Last night was the last fellow.

I had been in a weird place all day at work. I had felt very close to the edge. Also: I was out of Klonipin. What could go wrong?

Late in the evening, I was still alone in the house–my husband was still at work–I found myself sitting on the toilet. That’s right, a girl is admitting to being on a toilet. I’ll accept the Nobel Peace Prize later.

Anyway, I was sitting there and I happened to look down at my lap. My thighs were touching and exceeding the edge of the seat. Now, I am sure this is how my thighs have looked for a long time. I am sure most women, no matter how small, have this happen when they are seated in such a way.

But that’s the thing about anxiety; just like depression, it lies.

I sat there, feeling my face get hot and my vision go blurry.
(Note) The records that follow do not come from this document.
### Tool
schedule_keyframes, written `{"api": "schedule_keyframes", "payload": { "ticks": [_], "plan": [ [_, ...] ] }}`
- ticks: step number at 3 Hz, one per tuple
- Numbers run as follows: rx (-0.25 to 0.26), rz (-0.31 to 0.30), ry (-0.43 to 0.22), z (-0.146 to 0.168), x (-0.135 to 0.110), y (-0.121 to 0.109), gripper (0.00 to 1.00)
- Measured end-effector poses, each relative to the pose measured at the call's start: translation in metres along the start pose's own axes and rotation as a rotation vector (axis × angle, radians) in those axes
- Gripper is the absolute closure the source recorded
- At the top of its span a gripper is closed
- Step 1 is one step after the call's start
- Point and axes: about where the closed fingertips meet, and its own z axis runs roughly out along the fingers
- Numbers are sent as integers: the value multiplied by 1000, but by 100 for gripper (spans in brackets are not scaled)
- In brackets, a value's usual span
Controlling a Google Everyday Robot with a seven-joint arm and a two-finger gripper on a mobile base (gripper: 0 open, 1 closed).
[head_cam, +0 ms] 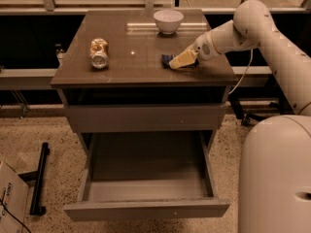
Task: Place rxbar blueberry into middle drawer
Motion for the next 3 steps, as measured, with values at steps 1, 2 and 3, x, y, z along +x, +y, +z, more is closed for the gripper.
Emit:
{"api": "schedule_keyframes", "payload": {
  "ticks": [1,2,3],
  "plan": [
    [6,-2,21,-4,11,4,69],
    [6,-2,21,-4,10,4,99],
    [6,-2,21,-4,10,4,100]
  ]
}}
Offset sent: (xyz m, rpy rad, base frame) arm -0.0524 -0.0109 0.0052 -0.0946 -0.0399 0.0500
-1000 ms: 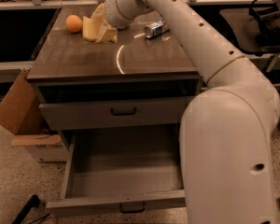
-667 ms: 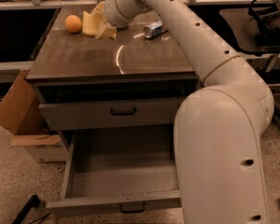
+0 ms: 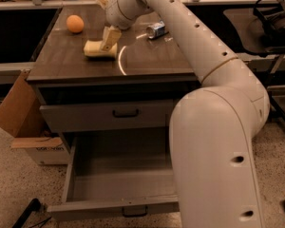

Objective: Pick sponge from middle drawer and place on counter

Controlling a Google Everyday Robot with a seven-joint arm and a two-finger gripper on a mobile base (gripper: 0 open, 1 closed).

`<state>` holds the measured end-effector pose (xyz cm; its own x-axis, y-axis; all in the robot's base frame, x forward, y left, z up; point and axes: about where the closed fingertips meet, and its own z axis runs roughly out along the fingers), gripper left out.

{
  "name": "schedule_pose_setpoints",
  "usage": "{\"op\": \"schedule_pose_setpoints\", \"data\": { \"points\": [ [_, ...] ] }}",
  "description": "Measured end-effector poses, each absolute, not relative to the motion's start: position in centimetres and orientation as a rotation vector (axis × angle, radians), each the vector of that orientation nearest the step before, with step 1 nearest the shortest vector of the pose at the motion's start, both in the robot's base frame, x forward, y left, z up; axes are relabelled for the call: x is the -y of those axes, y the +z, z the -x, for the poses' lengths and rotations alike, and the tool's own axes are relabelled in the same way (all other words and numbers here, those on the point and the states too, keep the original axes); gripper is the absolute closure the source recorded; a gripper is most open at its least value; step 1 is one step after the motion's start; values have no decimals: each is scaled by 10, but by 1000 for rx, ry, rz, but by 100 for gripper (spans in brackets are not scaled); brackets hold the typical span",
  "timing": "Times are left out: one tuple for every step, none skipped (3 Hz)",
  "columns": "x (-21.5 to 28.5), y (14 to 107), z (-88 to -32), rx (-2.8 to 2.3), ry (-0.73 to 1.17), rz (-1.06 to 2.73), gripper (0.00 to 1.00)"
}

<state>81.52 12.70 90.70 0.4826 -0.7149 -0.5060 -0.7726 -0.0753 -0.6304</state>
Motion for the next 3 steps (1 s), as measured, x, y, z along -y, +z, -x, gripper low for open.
{"op": "schedule_pose_setpoints", "data": {
  "points": [
    [-119,907,-813,-1282,76,1805,0],
    [-94,921,-803,-1324,26,1767,0],
    [-64,939,-782,-1371,-44,1708,0]
  ]
}}
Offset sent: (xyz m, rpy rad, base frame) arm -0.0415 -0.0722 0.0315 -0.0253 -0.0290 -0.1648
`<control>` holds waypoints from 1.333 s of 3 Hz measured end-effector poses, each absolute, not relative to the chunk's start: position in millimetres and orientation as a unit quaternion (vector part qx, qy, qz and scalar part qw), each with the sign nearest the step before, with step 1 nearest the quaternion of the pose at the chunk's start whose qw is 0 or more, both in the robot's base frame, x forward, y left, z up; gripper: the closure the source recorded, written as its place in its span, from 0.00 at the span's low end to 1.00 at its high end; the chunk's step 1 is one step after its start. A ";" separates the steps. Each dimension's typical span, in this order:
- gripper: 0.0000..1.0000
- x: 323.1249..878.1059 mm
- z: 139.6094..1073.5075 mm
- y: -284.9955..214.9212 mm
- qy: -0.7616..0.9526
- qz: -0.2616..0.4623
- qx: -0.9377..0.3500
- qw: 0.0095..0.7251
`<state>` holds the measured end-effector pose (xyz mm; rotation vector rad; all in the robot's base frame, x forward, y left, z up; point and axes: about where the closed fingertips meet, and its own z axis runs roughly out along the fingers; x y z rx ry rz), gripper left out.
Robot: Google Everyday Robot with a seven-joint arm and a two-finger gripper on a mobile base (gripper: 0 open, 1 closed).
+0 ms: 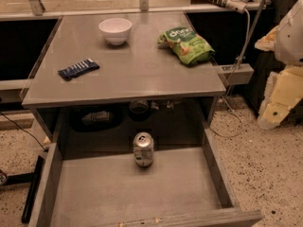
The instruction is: Pick 7up can from top drawer and place on counter
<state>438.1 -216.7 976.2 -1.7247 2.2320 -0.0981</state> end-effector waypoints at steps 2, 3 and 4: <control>0.00 436.6 960.5 -214.6 0.780 -0.011 -0.602 0.174; 0.00 431.3 922.6 -208.0 0.773 0.035 -0.603 0.196; 0.00 423.8 885.3 -189.9 0.751 0.080 -0.612 0.234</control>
Offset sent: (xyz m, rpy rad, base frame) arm -0.0045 0.0040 -0.0468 0.1420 0.0347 0.0205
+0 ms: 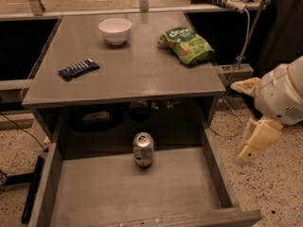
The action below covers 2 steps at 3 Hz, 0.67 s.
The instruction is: Pick 7up can from top drawer and place on counter
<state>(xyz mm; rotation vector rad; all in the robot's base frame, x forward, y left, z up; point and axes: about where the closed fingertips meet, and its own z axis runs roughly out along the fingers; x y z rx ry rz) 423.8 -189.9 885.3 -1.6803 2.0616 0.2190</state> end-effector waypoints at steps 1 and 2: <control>0.00 423.8 842.6 -162.3 0.717 0.133 -0.620 0.291; 0.00 425.9 846.4 -154.5 0.696 0.132 -0.633 0.310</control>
Offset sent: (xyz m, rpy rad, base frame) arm -0.0003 0.0242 -0.0385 0.1331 -0.0297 0.0598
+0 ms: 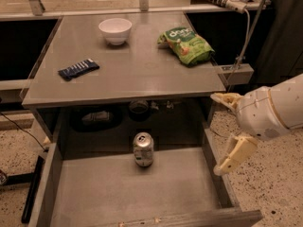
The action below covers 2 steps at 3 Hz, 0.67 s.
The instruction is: Pick 7up can from top drawer and place on counter
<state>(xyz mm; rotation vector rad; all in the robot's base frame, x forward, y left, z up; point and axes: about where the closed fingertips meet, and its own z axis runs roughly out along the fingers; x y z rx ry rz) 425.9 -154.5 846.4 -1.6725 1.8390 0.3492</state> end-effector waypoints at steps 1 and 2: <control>0.00 425.2 842.6 -148.6 0.692 0.128 -0.641 0.306; 0.00 434.2 809.4 -126.9 0.673 0.146 -0.654 0.314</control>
Offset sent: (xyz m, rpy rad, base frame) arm 0.0266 0.0528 -0.0885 0.0645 -0.0189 0.1315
I tried to push them in, making them look smaller. I got up. Went to my bed. Laid down on my side and heaved and sobbed. My skin felt hot. It was so hot I couldn’t breath. I went downstairs, put the thermostat on 65. I sat on the steps and sobbed some more. “I used to be small. I used to be so much smaller. What happened?” This sentence over and over again, like Hail Mary’s.

Of course I know what happened. I grew up. I had a baby. I turned 30. It’s fine.

But last night, it was not fine. I was obsessed with this thought of self hatred.

It was intrusive and terrifying. I looked at my counter covered in medications and thought how easy it must be for people to accidentally over-dose on these things. When something has a grip on you that hard, speaking so loudly, you will take whatever you need to silence it.

I took two of my sleeping pills and curled up into a ball in the bed and fell asleep, still crying.

I woke up at 4 in the morning, freezing. My husband had, of course, come home and slept next to me, with a sweatshirt on–hood up. He’s been with me for so long that he no longer asks questions.

I sat up in the bed and stayed very still for a moment. Had that really happened? Had it been a dream?

I put my hands on my thighs. No, it had happened.

And it will happen again, wearing a different guise each time.

But, in the end, the only important thing is that I made it through to the other side.